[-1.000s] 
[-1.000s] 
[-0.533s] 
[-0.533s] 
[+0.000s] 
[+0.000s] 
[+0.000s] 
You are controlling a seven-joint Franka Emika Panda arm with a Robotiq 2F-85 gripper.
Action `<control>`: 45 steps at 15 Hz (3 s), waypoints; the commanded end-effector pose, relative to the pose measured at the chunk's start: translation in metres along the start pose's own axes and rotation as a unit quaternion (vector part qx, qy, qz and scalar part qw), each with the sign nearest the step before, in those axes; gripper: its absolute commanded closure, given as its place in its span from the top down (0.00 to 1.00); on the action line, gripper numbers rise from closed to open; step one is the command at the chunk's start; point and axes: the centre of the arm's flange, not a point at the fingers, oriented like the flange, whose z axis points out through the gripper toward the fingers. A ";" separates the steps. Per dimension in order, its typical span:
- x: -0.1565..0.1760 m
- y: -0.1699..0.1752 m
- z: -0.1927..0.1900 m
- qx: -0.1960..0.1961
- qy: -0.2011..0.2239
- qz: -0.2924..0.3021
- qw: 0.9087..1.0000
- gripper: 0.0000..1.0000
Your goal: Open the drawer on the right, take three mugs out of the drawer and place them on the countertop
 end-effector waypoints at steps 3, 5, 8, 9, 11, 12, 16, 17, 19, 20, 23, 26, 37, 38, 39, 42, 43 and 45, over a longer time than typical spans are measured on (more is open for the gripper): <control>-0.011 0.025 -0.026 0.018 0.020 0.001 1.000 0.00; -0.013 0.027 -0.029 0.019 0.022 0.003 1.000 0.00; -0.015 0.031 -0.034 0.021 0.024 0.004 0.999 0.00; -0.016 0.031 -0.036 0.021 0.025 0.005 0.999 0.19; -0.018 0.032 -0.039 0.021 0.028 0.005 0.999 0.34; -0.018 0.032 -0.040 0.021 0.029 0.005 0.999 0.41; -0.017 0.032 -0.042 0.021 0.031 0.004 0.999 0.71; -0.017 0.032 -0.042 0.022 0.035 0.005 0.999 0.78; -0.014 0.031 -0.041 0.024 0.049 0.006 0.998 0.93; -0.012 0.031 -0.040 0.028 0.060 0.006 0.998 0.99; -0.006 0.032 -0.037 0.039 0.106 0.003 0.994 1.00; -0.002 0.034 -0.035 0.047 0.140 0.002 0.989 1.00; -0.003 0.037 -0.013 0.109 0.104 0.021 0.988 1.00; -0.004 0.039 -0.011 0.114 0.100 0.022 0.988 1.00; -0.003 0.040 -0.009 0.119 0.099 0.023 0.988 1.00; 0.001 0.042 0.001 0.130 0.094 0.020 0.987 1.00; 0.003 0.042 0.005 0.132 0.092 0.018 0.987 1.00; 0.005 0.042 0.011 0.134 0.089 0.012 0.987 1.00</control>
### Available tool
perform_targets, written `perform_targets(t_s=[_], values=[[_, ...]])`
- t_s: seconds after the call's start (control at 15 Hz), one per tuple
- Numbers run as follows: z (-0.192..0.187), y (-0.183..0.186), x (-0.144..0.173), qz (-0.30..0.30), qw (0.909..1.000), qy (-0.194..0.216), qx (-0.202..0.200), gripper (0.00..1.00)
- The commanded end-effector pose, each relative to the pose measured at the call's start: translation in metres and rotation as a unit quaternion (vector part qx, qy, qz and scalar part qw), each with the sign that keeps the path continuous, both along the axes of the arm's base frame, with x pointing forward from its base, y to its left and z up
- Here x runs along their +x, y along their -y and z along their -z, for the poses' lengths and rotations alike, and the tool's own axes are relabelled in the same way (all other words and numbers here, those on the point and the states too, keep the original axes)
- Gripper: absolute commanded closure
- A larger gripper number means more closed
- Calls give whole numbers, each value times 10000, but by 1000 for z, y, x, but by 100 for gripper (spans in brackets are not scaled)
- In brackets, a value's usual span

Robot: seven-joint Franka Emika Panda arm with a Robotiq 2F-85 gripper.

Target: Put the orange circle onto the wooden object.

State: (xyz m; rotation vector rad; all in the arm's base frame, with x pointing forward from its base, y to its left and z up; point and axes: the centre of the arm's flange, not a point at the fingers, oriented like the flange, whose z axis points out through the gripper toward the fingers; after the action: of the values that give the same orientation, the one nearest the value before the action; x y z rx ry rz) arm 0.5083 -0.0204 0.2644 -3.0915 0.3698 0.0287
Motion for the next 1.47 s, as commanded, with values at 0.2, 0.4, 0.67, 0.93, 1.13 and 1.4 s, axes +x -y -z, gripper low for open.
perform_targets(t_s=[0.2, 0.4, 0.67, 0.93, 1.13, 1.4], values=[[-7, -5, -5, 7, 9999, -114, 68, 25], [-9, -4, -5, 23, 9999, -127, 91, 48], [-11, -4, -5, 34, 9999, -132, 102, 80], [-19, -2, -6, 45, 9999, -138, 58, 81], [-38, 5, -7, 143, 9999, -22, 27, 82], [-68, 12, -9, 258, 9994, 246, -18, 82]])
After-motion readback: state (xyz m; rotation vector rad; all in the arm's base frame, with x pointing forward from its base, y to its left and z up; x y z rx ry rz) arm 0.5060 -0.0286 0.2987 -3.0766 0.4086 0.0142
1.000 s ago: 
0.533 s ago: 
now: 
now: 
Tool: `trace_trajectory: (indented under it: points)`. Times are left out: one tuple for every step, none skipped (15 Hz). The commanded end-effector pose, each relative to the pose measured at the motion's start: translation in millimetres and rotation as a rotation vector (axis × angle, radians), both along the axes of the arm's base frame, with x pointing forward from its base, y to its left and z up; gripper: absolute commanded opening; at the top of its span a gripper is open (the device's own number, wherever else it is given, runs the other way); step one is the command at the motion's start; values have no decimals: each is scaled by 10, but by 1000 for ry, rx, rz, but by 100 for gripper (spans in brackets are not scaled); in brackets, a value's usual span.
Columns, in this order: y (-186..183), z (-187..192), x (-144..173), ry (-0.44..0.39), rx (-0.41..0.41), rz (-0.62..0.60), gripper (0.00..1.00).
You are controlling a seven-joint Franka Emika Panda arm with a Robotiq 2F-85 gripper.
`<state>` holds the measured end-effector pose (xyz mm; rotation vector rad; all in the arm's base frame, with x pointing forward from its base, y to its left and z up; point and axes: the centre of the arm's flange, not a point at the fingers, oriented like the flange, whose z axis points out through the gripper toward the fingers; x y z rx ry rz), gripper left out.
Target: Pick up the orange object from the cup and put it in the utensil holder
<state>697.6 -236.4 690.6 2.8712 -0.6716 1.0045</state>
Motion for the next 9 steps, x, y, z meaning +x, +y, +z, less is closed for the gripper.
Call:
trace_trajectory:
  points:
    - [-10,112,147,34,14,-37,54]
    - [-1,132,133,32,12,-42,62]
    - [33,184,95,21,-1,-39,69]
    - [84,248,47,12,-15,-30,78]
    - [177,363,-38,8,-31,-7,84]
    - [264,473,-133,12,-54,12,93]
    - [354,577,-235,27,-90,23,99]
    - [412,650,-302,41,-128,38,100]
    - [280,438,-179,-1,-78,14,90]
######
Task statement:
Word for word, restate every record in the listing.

Exercise result:
[-1.000s] 
[-1.000s] 
[-0.533s] 
[-0.533s] 
[+0.000s] 
[+0.000s] 
[+0.000s] 
You are controlling a seven-joint Franka Emika Panda arm with a Robotiq 2F-85 gripper.
Action `<control>`: 45 steps at 15 Hz (3 s), waypoints; the commanded end-effector pose, relative to the pose measured at the chunk's start: translation in metres along the start pose's own axes and rotation as a unit quaternion (vector part qx, qy, qz and scalar part qw), each with the sign nearest the step before, in those axes; gripper: its absolute commanded closure, given as its place in its span from the top down (0.00 to 1.00); on the action line, gripper numbers rise from closed to open; step one is the command at the chunk's start; point and axes: the centre of the arm's flange, not a point at the fingers, oriented like the flange, whose z axis points out through the gripper toward the fingers. A ";" separates the steps. Per dimension in order, its typical span:
- x: -0.1565..0.1760 m
- y: -0.1699..0.1752 m
- z: -0.1927..0.1900 m
- qx: -0.1960..0.1961
- qy: -0.2011..0.2239
- qz: -0.2924..0.3021
- qw: 0.9087..1.0000
- gripper: 0.0000..1.0000
Your goal: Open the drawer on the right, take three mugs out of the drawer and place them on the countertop
 end-effector waypoints at steps 3, 5, 8, 9, 11, 12, 16, 17, 19, 20, 23, 26, 37, 38, 39, 42, 43 and 45, over a longer time than typical spans are measured on (more is open for the gripper): <control>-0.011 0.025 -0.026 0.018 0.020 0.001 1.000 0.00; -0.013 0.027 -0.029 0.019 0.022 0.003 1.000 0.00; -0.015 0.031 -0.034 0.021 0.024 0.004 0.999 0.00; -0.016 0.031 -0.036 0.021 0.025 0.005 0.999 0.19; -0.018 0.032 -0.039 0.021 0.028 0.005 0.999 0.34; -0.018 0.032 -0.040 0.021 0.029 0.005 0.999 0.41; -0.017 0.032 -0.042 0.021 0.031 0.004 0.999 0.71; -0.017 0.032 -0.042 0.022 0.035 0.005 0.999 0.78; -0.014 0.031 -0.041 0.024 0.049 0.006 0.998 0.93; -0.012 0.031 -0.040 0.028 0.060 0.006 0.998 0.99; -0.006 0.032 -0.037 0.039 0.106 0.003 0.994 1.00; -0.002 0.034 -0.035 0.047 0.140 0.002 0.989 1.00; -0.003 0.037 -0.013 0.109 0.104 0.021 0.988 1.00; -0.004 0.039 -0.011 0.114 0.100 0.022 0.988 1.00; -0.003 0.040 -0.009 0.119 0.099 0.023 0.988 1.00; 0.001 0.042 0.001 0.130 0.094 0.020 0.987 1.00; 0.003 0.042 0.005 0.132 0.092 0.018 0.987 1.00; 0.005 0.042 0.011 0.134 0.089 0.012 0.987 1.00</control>
### Available tool
perform_targets, written `perform_targets(t_s=[_], values=[[_, ...]])`
- t_s: seconds after the call's start (control at 15 Hz), one per tuple
- Numbers run as follows: z (-0.192..0.187), y (-0.183..0.186), x (-0.144..0.173), qz (-0.30..0.30), qw (0.909..1.000), qy (-0.194..0.216), qx (-0.202..0.200), gripper (0.00..1.00)
- The commanded end-effector pose, each relative to the pose measured at the call's start: translation in metres and rotation as a unit quaternion (vector part qx, qy, qz and scalar part qw), each with the sign that keeps the path continuous, both along the axes of the arm's base frame, with x pointing forward from its base, y to its left and z up
- Here x runs along their +x, y along their -y and z along their -z, for the poses' lengths and rotations alike, and the tool's own axes are relabelled in the same way (all other words and numbers here, those on the point and the states too, keep the original axes)
- Gripper: absolute commanded closure
- A larger gripper number means more closed
- Calls give whole numbers, each value times 10000, but by 1000 for z, y, x, but by 100 for gripper (spans in brackets are not scaled)
- In brackets, a value's usual span

Robot: seven-joint Franka Emika Panda arm with a Robotiq 2F-85 gripper.

Target: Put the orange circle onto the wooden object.

State: (xyz m; rotation vector rad; all in the arm's base frame, with x pointing forward from its base, y to its left and z up; point and axes: the centre of the arm's flange, not a point at the fingers, oriented like the flange, whose z axis points out through the gripper toward the fingers; after the action: of the values that give the same orientation, the one nearest the value before the action; x y z rx ry rz) arm 0.5083 -0.0204 0.2644 -3.0915 0.3698 0.0287
Motion for the next 1.47 s, as commanded, with values at 0.2, 0.4, 0.67, 0.93, 1.13 and 1.4 s, axes +x -y -z, gripper low for open.
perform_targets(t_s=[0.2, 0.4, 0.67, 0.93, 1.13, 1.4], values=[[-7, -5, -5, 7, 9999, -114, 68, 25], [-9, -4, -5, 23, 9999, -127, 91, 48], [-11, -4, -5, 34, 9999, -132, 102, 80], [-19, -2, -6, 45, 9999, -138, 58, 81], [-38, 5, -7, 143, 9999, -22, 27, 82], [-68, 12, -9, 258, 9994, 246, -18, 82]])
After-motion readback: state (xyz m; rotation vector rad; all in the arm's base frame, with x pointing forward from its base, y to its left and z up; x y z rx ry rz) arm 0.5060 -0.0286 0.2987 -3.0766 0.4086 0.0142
1.000 s ago: 
0.533 s ago: 
now: 
now: 
Tool: `trace_trajectory: (indented under it: points)`. Times are left out: one tuple for every step, none skipped (15 Hz). The commanded end-effector pose, each relative to the pose measured at the motion's start: translation in millimetres and rotation as a rotation vector (axis × angle, radians), both along the axes of the arm's base frame, with x pointing forward from its base, y to its left and z up; gripper: absolute commanded opening; at the top of its span a gripper is open (the device's own number, wherever else it is given, runs the other way); step one is the command at the motion's start; values have no decimals: each is scaled by 10, but by 1000 for ry, rx, rz, but by 100 for gripper (spans in brackets are not scaled); in brackets, a value's usual span.
Columns, in this order: y (-186..183), z (-187..192), x (-144..173), ry (-0.44..0.39), rx (-0.41..0.41), rz (-0.62..0.60), gripper (0.00..1.00).
You are controlling a seven-joint Franka Emika Panda arm with a Robotiq 2F-85 gripper.
`<state>` holds the measured end-effector pose (xyz mm; rotation vector rad; all in the arm's base frame, with x pointing forward from its base, y to its left and z up; point and axes: the centre of the arm's flange, not a point at the fingers, oriented like the flange, whose z axis points out through the gripper toward the fingers; x y z rx ry rz), gripper left out.
Target: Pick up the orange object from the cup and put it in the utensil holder
<state>697.6 -236.4 690.6 2.8712 -0.6716 1.0045</state>
Motion for the next 9 steps, x, y, z meaning +x, +y, +z, less is closed for the gripper.
Call:
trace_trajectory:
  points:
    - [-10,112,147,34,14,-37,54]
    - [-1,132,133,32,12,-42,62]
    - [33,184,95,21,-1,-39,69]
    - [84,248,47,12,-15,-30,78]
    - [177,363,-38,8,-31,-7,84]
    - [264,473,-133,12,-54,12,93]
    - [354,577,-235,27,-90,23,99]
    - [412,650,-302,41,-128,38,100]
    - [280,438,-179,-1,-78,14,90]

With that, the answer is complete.